Any scheme that helps keep weight down has an eager audience these days. Most people hanker after a slim physique just to make them feel better about themselves, however, the evidence is mounting that being overweight is extremely bad for your health. If you have a significant body mass index or your body – regardless of weight – has a lot of body fat then you could be at risk of serious ill health. Athletes of course need to be fit and trim: extra pounds make your heart, joints and muscles work harder; if speed is you thing weight will slow you down and could also cause injury.
However dedicated they may be athletes live in the same environment as the rest of us, with the same temptations from fast food joints and unhealthy (but very tasty) snacks in every store. Pre or post-season is the real danger time for athletes who are unlikely to be at the full peak of their training regime and thus more likely to wear any dietary mistakes on their waists. Periods of rest, particularly while in recovery from injury are doubly dangerous to athletes; while they aren’t training there’s a temptation to relax the rest of the rules too.Often at a heavy cost when they do get back in action. So, just because you are an athlete you need to keep an eye on your diet, you are human like the rest of us and just as at risk from high cholesterol, triglycerides or even insulin resistance.
Athletes are also likely to be over-reliant on their own particular discipline and training methods and will turn to that process, pill, exercise or routine to answer weight problems as they do every other fitness problem. There are two principles that should be in your mind with any weight loss program. The first is the basal metabolic rate (BMR), which is the rate your body burns off energy while at complete rest. Secondly, it is important to build up lean muscle tissue, which improves metabolism and burns off body fat. Learn what you can about nutrition; it’s an important weapon in your sporting arsenal and it’s vital if you want to enjoy what you eat as well as eat well for your health.
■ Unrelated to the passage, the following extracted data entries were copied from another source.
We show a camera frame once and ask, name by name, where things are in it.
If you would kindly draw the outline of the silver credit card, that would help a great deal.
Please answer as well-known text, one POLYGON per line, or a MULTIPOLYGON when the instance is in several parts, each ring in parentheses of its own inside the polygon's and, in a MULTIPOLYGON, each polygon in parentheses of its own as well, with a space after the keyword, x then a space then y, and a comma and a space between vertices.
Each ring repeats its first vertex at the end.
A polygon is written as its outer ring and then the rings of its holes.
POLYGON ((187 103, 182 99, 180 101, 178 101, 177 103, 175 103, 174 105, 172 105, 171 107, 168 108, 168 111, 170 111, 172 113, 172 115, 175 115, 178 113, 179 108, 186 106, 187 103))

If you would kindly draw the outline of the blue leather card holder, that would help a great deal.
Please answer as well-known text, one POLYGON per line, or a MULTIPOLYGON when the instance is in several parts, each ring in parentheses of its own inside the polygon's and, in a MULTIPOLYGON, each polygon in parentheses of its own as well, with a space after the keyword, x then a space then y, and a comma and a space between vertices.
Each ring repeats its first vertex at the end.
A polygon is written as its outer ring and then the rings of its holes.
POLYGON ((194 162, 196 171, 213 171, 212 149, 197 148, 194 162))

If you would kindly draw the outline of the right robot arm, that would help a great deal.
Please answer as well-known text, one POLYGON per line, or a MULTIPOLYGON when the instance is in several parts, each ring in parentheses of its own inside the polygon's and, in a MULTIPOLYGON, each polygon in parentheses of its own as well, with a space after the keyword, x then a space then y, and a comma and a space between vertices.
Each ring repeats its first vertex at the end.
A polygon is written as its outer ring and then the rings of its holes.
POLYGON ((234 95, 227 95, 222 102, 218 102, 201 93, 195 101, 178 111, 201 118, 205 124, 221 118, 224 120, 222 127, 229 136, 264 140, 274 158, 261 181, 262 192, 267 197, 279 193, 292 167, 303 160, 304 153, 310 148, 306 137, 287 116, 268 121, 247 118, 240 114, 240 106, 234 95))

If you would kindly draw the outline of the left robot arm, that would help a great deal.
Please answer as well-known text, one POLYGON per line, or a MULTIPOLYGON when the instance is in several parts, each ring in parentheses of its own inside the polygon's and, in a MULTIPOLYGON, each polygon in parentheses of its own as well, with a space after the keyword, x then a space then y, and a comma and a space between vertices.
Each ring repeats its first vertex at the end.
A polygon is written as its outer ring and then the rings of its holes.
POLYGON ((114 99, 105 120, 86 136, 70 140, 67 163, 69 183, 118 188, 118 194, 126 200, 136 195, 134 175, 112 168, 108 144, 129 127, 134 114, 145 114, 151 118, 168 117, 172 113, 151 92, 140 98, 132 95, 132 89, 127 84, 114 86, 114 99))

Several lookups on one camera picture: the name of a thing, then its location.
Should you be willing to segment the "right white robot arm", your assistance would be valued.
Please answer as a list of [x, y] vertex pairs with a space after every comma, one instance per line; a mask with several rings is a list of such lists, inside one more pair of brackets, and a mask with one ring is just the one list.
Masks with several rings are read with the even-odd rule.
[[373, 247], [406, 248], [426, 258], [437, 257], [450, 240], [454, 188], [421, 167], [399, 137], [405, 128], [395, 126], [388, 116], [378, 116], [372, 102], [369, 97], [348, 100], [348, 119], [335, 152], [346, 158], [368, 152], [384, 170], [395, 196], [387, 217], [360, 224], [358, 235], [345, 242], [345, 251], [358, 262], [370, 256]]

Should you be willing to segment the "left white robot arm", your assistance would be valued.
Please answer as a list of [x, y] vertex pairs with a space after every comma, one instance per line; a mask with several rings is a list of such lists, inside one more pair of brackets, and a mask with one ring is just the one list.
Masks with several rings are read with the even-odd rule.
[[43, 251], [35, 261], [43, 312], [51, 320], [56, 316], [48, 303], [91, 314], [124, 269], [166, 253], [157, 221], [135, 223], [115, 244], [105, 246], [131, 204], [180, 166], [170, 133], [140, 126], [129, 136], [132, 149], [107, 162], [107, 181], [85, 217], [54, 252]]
Sports nutritionists say that weight can be managed through what we eat, how much of it we eat, and the frequency and timing of meals. The current expert view is that a few small meals beat a couple of blow outs. Here’s a recommended daily meal plan:
1: A high protein breakfast
2: A snack in the mid-morning
3: A high protein lunch
4: Another snack in the middle of the afternoon
5: Protein rich dinner with plenty of vegetables
Really well-motivated fitness enthusiasts and athletes will split this even further into up to eight meals a day, while most athletes who compete seriously will be on at least five or six. Don’t be fooled into thinking that these people are bound to be over-eating; most of these meals will be small snacks, which research shows raises metabolism levels. Try to think of yourself as a baby and eat a meal about every two hours (you can scream and soil yourself too if you want). Eating little and often also means that your blood sugar will stay high and you won’t be craving food, which is when you’re likely to give in to unhealthy snacks. Muscle mass is an important factor in metabolism so you must try and get enough protein for the demands your sport puts on you. A body builder for example, will want to take in a gram of protein per pound of body weight. However, this is about twice the amount most athletes in less power-based sports will need. This is to avoid something called catabolism; in which protein is used up to produce energy and this will have serious negative effects on physical and mental health. The ideal level of carbohydrates in your diet is around 30 percent and fat should be as low as you can manage it. Fiber however, is something you want to boost, up to 20 or 30 grams a day; eating fiber is good in so many ways: it cuts out cravings, attacks high cholesterol as well as being vital for digestive health.